Bild: Gestaltungshandbuch Innenstadt

Kommentar. Das Außenbild der Stadt soll hochwertiger werden. Aber schöne Oberflächen schützen nicht vor innerem Zerfall.

 

Die Bochumer Innenstadt ist nicht schön. Da beißt die Maus keinen Faden ab. Um das zu ändern, gibt die Stadt Immobilienbesitzer:innen, Gastronomien und weiteren Unternehmen nun neue Designhinweise zur Gestaltung ihrer Fassaden.
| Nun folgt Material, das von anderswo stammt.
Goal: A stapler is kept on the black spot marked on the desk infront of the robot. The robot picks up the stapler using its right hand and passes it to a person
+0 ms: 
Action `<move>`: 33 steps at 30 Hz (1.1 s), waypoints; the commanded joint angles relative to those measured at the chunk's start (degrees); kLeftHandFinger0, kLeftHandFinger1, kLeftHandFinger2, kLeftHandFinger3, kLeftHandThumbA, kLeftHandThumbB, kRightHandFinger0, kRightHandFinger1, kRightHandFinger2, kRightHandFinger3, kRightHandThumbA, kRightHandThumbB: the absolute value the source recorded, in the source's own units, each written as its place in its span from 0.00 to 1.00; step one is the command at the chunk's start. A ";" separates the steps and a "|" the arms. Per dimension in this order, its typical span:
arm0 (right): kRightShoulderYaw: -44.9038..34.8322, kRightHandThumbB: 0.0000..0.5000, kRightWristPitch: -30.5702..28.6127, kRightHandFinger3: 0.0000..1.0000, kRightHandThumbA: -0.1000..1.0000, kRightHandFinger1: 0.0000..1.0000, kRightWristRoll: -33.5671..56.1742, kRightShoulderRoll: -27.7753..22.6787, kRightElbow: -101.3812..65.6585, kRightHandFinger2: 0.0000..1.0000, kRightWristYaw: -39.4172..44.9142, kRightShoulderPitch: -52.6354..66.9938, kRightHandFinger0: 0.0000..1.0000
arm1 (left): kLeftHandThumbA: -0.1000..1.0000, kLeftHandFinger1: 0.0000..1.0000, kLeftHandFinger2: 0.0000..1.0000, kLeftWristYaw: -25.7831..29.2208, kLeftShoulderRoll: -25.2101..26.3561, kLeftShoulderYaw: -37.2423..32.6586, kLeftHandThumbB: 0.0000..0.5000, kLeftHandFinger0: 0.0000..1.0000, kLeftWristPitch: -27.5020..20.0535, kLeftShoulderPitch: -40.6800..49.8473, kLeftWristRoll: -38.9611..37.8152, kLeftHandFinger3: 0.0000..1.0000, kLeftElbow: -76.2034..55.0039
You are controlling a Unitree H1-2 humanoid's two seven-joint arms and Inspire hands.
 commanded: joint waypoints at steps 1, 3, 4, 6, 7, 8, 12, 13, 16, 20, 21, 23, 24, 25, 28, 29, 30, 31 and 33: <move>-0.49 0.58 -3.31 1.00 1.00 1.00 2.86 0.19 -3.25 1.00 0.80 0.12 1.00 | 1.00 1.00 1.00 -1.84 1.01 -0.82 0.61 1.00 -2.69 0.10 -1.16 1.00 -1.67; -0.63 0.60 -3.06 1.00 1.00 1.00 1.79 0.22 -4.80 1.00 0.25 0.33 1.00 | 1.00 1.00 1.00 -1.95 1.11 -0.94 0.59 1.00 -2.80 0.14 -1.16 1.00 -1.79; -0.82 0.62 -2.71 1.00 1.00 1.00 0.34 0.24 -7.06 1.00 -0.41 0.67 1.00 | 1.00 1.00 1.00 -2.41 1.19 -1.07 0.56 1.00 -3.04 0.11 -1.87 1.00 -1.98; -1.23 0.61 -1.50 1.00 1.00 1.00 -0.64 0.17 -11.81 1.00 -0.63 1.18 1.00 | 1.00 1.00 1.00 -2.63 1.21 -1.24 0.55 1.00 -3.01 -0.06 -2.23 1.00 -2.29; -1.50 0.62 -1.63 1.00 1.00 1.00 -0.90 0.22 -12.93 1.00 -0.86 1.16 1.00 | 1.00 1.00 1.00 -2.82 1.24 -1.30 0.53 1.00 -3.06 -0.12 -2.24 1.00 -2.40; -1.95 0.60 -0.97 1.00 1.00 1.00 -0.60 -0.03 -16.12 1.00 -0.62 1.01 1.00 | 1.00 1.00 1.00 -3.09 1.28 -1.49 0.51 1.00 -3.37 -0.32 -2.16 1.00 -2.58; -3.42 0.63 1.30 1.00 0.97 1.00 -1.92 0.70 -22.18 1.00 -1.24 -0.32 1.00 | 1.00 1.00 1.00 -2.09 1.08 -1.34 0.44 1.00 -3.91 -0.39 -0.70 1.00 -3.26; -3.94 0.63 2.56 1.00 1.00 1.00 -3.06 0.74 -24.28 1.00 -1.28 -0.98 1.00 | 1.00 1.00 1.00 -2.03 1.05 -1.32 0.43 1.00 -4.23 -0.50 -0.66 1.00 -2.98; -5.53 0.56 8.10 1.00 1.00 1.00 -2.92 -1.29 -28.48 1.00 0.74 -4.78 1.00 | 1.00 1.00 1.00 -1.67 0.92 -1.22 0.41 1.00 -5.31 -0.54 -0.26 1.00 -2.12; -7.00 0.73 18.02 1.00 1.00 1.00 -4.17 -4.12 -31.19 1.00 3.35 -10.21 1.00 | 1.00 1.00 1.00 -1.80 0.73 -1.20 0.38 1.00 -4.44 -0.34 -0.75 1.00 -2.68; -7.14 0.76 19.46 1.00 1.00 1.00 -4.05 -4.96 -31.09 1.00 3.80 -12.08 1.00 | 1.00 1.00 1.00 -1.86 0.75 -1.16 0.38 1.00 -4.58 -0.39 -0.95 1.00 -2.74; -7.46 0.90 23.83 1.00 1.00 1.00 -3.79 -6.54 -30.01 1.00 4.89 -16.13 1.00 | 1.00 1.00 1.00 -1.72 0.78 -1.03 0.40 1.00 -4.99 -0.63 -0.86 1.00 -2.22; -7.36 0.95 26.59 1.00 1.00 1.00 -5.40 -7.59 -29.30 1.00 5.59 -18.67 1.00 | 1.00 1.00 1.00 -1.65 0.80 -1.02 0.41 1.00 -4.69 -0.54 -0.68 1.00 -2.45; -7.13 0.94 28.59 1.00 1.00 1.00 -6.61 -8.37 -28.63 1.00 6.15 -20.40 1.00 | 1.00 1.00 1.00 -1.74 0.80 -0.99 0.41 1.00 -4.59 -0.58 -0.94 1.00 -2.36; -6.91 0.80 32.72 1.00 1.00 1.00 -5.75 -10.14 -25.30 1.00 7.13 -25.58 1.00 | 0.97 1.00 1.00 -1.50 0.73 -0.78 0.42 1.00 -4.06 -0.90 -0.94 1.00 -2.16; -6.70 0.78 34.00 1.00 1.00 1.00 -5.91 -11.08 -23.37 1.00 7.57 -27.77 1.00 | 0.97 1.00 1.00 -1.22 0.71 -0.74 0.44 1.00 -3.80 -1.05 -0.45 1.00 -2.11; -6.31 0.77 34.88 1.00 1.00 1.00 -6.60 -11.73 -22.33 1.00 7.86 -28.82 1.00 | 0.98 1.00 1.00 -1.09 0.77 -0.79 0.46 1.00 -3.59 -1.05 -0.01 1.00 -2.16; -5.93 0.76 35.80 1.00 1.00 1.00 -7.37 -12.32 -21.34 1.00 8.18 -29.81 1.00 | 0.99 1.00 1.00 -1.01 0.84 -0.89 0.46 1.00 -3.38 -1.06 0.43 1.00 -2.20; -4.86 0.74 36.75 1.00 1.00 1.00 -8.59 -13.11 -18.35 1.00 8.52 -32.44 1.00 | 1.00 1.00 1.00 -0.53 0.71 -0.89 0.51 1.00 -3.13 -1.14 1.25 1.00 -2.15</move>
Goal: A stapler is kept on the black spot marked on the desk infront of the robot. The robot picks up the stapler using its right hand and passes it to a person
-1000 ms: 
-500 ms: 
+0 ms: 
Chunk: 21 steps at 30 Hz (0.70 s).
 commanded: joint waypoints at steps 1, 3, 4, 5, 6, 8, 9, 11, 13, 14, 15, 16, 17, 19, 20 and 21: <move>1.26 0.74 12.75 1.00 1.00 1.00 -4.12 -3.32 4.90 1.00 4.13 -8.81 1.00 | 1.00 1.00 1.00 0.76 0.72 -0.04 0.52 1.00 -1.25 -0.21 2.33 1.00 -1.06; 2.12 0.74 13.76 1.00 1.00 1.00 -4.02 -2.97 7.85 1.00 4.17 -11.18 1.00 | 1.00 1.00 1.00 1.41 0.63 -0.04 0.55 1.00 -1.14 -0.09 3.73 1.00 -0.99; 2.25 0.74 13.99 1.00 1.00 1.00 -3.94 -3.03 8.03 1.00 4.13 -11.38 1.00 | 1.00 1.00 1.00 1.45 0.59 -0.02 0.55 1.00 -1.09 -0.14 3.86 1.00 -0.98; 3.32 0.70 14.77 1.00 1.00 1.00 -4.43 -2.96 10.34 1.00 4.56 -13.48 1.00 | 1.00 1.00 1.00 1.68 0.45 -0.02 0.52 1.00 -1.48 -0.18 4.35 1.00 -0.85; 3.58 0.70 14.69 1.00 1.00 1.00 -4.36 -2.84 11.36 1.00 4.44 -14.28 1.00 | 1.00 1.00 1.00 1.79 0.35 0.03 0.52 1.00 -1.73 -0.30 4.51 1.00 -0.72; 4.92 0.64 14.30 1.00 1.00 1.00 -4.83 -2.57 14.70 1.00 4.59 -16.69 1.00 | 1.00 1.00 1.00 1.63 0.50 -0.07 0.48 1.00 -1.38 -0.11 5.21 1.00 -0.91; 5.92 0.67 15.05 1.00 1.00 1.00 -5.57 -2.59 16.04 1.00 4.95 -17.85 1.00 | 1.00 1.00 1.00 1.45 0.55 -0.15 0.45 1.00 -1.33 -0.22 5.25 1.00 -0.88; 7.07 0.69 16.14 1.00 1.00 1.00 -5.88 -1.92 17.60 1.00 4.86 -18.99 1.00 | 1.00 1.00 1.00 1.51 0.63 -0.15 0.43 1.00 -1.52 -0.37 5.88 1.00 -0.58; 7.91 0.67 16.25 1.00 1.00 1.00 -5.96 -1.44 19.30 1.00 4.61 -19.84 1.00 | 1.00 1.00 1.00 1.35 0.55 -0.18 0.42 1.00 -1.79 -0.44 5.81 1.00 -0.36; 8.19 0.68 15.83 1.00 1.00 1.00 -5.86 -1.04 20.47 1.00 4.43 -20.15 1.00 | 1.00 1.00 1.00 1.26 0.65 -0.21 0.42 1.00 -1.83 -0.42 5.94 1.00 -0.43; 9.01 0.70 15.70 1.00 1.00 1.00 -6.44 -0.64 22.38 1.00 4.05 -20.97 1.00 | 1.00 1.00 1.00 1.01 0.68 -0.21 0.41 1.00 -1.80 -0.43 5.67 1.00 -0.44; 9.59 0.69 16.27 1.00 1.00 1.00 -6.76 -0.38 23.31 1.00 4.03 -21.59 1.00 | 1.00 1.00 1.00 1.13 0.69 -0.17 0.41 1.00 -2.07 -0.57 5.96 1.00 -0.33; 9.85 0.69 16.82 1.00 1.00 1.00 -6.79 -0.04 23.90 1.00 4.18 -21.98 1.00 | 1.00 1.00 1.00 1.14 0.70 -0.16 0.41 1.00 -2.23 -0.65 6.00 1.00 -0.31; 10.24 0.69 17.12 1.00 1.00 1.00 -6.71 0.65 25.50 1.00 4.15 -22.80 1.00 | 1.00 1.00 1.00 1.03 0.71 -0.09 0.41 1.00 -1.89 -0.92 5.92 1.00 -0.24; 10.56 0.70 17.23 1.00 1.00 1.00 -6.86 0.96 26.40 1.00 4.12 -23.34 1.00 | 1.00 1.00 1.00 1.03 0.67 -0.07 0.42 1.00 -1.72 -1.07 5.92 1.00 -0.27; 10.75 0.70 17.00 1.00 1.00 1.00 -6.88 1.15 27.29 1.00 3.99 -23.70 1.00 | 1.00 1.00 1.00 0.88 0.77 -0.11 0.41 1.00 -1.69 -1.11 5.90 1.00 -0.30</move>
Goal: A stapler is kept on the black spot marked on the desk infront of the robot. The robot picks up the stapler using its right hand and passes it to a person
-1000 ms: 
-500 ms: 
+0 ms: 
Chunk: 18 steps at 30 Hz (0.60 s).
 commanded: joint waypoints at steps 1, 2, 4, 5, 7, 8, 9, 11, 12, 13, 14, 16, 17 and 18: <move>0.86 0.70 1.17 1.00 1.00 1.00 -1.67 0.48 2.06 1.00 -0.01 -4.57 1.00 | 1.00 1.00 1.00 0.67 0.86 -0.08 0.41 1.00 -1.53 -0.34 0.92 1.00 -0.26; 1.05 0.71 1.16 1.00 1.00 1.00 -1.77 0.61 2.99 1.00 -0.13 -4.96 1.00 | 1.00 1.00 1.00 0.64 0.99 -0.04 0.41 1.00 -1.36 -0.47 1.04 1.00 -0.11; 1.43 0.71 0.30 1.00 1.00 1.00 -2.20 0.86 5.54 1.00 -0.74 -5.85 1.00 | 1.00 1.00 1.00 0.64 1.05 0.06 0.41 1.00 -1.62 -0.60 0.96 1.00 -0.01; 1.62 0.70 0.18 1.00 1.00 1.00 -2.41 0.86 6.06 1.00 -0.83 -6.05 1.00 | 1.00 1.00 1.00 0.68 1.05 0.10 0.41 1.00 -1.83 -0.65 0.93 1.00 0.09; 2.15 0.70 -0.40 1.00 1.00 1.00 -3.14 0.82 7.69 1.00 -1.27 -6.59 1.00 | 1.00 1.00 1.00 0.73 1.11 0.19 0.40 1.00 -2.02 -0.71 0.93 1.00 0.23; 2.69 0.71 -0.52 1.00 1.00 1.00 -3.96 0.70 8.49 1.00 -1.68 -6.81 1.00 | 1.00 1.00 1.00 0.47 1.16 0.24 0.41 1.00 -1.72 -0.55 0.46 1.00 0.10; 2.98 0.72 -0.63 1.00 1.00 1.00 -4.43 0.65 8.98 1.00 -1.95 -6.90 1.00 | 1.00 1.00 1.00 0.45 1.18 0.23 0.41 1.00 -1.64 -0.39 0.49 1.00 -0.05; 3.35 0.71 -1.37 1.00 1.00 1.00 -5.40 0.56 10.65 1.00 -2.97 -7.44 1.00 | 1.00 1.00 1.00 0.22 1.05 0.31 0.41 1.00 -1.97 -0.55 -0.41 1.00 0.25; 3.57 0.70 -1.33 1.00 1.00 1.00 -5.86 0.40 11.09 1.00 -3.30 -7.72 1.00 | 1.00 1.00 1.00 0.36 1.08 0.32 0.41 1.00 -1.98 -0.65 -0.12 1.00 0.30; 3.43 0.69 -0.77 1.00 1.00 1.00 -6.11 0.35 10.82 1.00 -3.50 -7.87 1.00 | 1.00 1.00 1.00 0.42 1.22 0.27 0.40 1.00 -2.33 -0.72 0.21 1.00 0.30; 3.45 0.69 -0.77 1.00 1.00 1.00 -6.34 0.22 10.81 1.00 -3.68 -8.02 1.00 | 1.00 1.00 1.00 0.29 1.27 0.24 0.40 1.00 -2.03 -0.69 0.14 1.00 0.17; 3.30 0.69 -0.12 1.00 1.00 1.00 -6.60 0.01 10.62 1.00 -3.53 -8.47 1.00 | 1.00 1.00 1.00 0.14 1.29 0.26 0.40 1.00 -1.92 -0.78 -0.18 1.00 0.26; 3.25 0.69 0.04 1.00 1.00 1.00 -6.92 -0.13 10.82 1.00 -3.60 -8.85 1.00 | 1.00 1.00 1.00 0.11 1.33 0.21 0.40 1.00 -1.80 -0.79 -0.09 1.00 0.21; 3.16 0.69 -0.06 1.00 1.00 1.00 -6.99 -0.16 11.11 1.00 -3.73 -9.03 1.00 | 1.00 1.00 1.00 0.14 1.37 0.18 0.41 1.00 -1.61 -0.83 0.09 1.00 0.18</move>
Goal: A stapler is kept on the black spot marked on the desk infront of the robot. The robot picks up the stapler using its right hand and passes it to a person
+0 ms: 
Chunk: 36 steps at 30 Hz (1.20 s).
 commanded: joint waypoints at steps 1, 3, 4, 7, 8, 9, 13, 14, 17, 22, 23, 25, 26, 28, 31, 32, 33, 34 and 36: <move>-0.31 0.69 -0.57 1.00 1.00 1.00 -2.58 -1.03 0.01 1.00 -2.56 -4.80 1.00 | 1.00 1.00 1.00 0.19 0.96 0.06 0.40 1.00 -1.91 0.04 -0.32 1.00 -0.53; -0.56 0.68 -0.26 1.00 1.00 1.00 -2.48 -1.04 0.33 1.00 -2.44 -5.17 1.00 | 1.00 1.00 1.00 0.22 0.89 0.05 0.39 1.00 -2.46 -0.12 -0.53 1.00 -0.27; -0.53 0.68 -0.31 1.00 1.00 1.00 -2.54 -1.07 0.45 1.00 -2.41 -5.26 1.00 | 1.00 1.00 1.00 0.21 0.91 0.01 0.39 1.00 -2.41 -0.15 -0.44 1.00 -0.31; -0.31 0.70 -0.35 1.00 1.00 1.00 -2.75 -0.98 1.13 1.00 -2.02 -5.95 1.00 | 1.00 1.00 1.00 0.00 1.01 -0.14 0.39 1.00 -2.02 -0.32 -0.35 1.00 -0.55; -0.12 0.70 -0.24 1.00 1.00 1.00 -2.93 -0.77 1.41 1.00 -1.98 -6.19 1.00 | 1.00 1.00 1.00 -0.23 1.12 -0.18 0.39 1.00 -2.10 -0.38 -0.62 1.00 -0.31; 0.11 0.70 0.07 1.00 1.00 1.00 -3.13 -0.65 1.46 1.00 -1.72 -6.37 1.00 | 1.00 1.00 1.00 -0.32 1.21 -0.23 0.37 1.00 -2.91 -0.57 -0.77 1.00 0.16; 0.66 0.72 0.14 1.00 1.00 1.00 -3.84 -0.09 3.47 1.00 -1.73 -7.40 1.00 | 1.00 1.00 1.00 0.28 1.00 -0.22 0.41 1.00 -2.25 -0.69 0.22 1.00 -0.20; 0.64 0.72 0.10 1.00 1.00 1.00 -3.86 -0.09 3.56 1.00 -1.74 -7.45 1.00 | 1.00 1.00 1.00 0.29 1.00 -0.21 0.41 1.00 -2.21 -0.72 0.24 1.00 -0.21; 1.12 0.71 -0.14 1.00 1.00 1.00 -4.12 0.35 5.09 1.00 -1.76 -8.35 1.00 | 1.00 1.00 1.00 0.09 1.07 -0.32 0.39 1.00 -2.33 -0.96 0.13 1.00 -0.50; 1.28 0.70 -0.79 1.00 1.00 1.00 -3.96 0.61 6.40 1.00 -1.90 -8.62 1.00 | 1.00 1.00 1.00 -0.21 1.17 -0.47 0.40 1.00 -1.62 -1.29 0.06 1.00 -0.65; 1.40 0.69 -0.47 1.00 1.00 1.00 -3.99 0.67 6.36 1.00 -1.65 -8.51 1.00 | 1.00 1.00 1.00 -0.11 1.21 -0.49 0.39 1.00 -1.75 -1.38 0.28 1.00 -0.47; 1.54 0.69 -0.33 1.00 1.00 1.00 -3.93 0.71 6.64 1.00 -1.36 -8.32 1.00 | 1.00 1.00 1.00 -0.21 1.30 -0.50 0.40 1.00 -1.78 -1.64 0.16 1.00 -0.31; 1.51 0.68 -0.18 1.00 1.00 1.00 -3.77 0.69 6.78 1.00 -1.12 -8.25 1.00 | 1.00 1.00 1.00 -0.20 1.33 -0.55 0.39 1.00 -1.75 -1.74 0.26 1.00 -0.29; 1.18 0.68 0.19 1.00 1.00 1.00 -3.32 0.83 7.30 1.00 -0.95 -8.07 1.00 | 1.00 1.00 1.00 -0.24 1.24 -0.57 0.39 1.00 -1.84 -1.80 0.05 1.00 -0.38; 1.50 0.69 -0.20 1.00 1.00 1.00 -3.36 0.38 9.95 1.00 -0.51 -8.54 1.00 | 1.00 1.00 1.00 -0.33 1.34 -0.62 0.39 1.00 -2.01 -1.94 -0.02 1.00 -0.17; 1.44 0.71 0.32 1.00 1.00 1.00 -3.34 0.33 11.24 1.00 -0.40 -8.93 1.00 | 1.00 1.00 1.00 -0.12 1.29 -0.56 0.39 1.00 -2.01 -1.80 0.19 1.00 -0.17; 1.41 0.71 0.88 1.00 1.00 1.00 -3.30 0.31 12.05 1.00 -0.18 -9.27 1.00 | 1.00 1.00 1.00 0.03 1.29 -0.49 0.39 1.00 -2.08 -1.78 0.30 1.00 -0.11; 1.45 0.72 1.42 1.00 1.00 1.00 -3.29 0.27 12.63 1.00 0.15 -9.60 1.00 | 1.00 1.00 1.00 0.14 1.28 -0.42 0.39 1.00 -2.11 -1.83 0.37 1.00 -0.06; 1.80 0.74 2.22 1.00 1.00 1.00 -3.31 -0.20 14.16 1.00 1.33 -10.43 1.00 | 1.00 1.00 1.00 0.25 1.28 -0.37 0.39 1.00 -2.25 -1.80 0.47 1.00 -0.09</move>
Es ist neben Maßnahmen im Straßenhöhenbereich wie zusätzliche Bänke, Begrünung und zusätzliche Spaß- und Informationsangebote ein weiterer Versuch der Stadtverwaltung, die Innenstadt attraktiver und einladender zu machen.
Dass man dabei stolz auf ein 260-seitiges Handbuch ist und sich für die Leistung auf die Schulter klopft, zeigt, wo bei der Stadtgestaltung die Prioritäten liegen. Denn mit Augenwischerei wie Fassadenrichtlinien, Kuscheltiergalerien und Dino-Figuren  lassen sich schnelle, oberflächliche Erfolge erzielen und Bilder erzeugen. Doch eigentliche Probleme werden dabei nicht gelöst. Im Gegenteil, denn gleichzeitig gibt die Verwaltung zunehmend städtisch gehaltene Immobilien wie das Bildungs- und Verwaltungszentrum auf und verkauft wertvollen Innenstadtraum an spekulierende Investoren, die wie im Fall der Viktoria Karree modernistische Glasungetüme errichten oder Luxus-Wohnquartiere schaffen. Bei den Einwohner:innen bleibt dabei wenig übrig. Wer die Schaffung von bezahlbarem Wohnraum und eine sozial gerechtere Stadt fordert, geht leer aus. So auch die vielen Unternehmen und Gastronomien, die bereits jetzt – und in den kommenden Monaten noch zunehmend – durch die Pandemie gefährdet sind. Ihnen wird nun ein Gestaltungshandbuch vorgesetzt – die stadtplanerische Version von: „Mach dich mal hübsch, mit dir kann man sich ja nicht sehen lassen!“  Da verwundert es auch nicht, wenn Beteiligte die voraussichtlich kommende Welle von Leerständen als „Chance“ begreifen, um die Stadt aufzuhübschen, statt als existenzielle Bedrohung für eine Vielzahl von Arbeiter:innen. Der Stadtraum, an dem Geringverdiener:innen, Studierende und auch die Mittelklasse partizipieren können, schrumpft. Aber immerhin kann man sich dann mit cleaneren Fassaden genügen.